J’étais rongée d’inquiétude, je ne savais pas si je pouvais lui faire confiance. Heureusement, Bob était très ouvert au dialogue. Il fut compréhensif, il comprit mes craintes. Nous avons eu de longues discussions. Mes questions claquaient parfois comme un coup de fouet, mais ses réponses recherchaient toujours l’apaisement.

  Je me souviens de ce jour où j’étais si énervée que je me sentais capable de frapper l’intrus qu’il était à mes yeux.
  — C’est qui au juste Bob ? que je lui ai lancé avec véhémence.
  — Considère que je suis tonton Bob, je suis un peu comme le frère de ta maman, répliqua-t-il avec douceur.
Comme toujours, je fus désarmée par sa gentillesse, son abnégation, sa charité. Il semblait prêt à recevoir tous les coups sans sourciller.
J’ai appris à aimer Bob, tonton Bob, car il a veillé tendrement sur moi.

  Et puis finalement, maman ou tonton Bob, ce fut du pareil au même car tous les petits détails qui réjouissaient mon cœur au quotidien demeuraient présents : le lait-grenadine avec juste ce qu’il fallait de grenadine, les gouttelettes de citron sur mon épaisse tranche de thon mi-cuit, le verre de jus de pomme au petit-déjeuner, rempli aux trois-quarts, ni plus ni moins. Moins et je manquais. Plus et je ne le finissais pas. J’ai horreur du gâchis. Il me fallait un verre presque rempli pour ne pas débuter ma journée de mauvaise humeur. J’ai bien dit : presque.

  J’étais heureux avec papa dans la maison de mon enfance innocente qui me semble si loin.
  J’étais heureux avec tonton Bob dans son appartement.

  Plus j’y pense et plus je me dis que chaque événement d’une vie donne l’impression d’un changement continuel : papa, maman, tonton Bob, la naissance, la maladie, la mort. Alors qu’en réalité, rien ne change.

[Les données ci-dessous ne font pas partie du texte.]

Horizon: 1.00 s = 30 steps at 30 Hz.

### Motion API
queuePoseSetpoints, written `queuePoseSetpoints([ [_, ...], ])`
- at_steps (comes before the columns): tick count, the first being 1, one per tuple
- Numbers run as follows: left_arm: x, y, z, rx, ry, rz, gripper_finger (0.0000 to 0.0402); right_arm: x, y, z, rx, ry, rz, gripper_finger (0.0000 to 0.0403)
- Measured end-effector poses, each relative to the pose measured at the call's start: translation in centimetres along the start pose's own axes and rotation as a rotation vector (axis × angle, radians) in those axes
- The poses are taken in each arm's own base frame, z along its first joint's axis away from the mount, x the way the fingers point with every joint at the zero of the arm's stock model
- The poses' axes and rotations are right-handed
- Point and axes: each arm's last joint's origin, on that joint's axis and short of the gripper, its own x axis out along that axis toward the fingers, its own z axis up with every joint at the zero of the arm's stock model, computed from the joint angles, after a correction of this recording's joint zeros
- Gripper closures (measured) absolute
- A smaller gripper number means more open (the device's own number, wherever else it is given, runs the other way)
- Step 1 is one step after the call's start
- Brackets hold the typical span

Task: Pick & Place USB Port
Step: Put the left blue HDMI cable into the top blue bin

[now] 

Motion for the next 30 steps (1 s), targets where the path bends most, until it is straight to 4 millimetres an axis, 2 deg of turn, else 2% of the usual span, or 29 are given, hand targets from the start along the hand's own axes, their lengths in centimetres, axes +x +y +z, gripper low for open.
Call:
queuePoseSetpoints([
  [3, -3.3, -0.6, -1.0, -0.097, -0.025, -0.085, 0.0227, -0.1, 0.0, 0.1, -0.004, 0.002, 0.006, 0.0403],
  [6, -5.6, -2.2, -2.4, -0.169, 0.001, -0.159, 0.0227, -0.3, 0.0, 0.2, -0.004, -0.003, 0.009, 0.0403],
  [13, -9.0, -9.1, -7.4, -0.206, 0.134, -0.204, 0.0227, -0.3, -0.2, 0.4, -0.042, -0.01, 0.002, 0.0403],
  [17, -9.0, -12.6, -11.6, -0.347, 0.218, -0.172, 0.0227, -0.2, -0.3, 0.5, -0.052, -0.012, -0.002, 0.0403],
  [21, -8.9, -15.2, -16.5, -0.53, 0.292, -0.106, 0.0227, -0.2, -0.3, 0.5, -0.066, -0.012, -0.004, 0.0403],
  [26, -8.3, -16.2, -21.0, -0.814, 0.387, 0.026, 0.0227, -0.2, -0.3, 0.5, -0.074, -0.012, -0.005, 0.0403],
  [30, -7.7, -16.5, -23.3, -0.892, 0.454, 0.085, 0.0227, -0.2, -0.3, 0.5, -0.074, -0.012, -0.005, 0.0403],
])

  La maladie m’a transformée. J’ai rapidement compris que j’étais condamnée à brève échéance. Je n’étais plus la même, ce corps que je savais éphémère mais que je pensais éternel me trahissait. Je n’existais plus vraiment puisque j’allais disparaître. Pourtant, mon cœur continuait de battre pour les mêmes sentiments, pour l’amour que je portais à mes proches, à mon voisin que je critiquais sans cesse, à ces inconnus que j’avais croisés dans la rue et envers qui j’avais pensé être indifférente. Pour l’amour de la vie.

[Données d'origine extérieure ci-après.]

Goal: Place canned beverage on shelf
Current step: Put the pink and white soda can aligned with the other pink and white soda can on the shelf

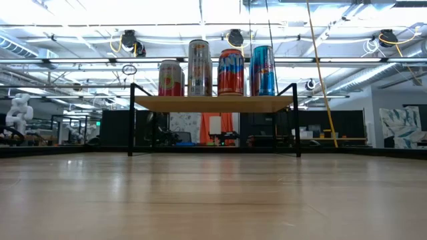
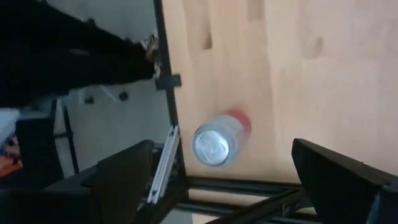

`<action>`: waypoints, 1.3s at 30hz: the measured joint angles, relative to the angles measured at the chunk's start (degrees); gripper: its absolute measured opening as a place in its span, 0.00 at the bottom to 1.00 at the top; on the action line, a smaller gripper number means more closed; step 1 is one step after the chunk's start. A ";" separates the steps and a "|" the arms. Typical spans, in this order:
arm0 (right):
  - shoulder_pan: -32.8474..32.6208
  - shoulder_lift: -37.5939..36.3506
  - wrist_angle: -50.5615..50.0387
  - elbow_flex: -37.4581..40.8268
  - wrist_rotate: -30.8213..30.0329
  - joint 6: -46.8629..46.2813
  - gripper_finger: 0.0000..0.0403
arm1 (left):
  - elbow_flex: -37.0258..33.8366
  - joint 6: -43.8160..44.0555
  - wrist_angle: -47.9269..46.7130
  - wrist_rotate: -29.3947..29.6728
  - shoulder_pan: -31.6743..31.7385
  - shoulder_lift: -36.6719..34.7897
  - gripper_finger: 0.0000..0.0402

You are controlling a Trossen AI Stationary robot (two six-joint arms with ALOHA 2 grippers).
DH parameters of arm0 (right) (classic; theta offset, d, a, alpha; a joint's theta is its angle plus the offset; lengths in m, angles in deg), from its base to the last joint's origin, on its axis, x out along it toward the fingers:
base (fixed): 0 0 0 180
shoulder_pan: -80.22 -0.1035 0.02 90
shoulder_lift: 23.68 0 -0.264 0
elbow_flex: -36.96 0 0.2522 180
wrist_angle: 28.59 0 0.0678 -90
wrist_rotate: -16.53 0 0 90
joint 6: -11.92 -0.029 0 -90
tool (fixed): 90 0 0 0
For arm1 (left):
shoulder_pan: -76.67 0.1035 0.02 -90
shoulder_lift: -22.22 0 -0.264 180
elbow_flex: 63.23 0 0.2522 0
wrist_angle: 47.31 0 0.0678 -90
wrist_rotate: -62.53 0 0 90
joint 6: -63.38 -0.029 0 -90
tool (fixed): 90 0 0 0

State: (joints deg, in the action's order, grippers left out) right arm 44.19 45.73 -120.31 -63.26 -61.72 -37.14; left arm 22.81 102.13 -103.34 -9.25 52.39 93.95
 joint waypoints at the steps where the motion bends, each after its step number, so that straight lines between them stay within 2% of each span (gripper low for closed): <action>1: -1.24 0.65 0.11 0.00 -0.29 -0.11 0.91 | 0.00 0.00 1.23 0.02 -0.25 0.31 0.25; 5: -5.62 3.37 -1.02 0.04 -3.10 -0.15 0.98 | -0.02 -0.04 2.88 0.28 -0.30 1.35 0.25; 9: -9.51 4.91 -0.97 0.04 -4.46 -0.18 0.98 | -0.02 -0.07 3.19 0.52 -0.48 2.56 0.28; 16: -14.52 5.95 -1.05 0.92 -5.84 0.24 0.98 | -0.04 -3.02 6.79 0.90 -1.74 5.05 0.47; 20: -16.18 6.01 -0.58 4.07 -5.94 -1.16 0.99 | -0.07 -1.49 8.94 1.77 -1.72 6.13 0.59; 24: -17.71 6.08 4.96 8.85 -5.98 -3.06 0.99 | -0.07 -0.02 9.13 1.80 -1.74 6.31 0.67; 31: -19.25 6.08 13.55 17.56 -7.77 -3.86 0.99 | -0.07 -0.02 8.91 2.56 -1.74 6.31 0.69; 39: -19.23 6.08 24.24 25.32 -5.94 -4.48 0.99 | -0.07 0.00 8.83 3.78 -1.74 6.31 0.69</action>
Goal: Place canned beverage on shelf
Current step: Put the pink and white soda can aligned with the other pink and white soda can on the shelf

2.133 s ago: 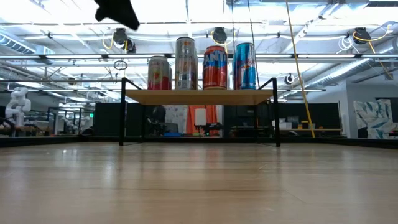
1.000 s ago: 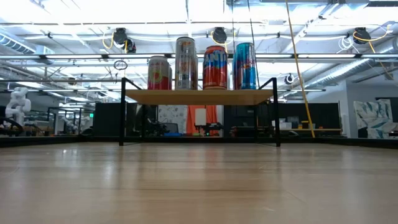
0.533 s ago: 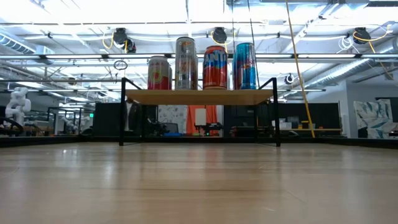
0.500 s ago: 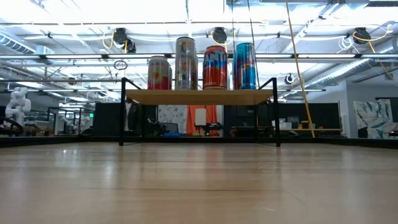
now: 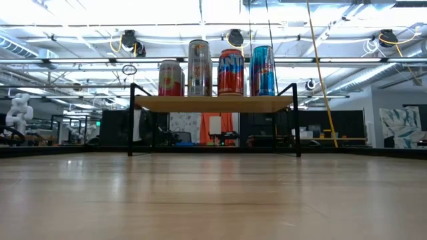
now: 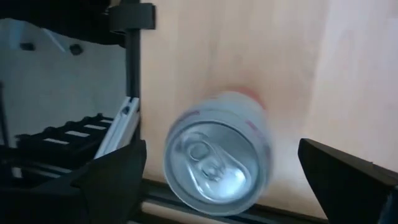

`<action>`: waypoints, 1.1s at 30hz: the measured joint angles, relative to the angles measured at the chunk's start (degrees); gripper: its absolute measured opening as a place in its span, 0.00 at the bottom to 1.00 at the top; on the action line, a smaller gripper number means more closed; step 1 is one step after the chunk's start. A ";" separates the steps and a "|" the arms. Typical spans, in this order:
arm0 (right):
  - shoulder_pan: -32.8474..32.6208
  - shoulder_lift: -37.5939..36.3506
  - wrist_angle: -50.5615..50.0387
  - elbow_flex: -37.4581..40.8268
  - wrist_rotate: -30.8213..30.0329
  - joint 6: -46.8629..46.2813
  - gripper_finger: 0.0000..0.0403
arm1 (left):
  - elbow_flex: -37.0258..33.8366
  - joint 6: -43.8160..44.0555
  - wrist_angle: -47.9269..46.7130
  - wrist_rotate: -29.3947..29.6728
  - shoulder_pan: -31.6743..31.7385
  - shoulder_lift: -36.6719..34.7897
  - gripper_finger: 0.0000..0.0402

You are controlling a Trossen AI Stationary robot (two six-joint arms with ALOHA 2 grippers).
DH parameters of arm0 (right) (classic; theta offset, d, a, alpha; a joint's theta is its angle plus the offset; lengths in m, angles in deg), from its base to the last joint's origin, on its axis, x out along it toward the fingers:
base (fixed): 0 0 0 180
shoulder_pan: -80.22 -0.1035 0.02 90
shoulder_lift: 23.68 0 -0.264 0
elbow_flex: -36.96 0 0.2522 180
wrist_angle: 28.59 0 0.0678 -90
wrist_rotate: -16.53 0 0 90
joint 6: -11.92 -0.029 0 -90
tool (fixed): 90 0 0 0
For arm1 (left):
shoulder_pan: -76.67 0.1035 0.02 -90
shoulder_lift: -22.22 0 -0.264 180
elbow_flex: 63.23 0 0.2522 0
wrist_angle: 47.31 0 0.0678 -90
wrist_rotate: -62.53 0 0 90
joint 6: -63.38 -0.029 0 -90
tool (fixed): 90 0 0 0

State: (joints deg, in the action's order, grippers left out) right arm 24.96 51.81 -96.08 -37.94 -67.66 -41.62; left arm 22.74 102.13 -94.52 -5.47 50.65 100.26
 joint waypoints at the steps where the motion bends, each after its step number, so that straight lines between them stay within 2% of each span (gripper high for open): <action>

  Maman, elle, s’est transformée par choix. Elle ne se sentait plus en symbiose avec son corps de femme. Lorsqu’elle a décidé de changer de sexe, mon père a cru que son monde s’écroulait, mais au final rien d’important n’a changé. Maman m’aimait et prenait soin de moi. Quand elle est devenue Bob, tonton Bob m’aimait et prenait soin de moi. Pour l’amour de la vie.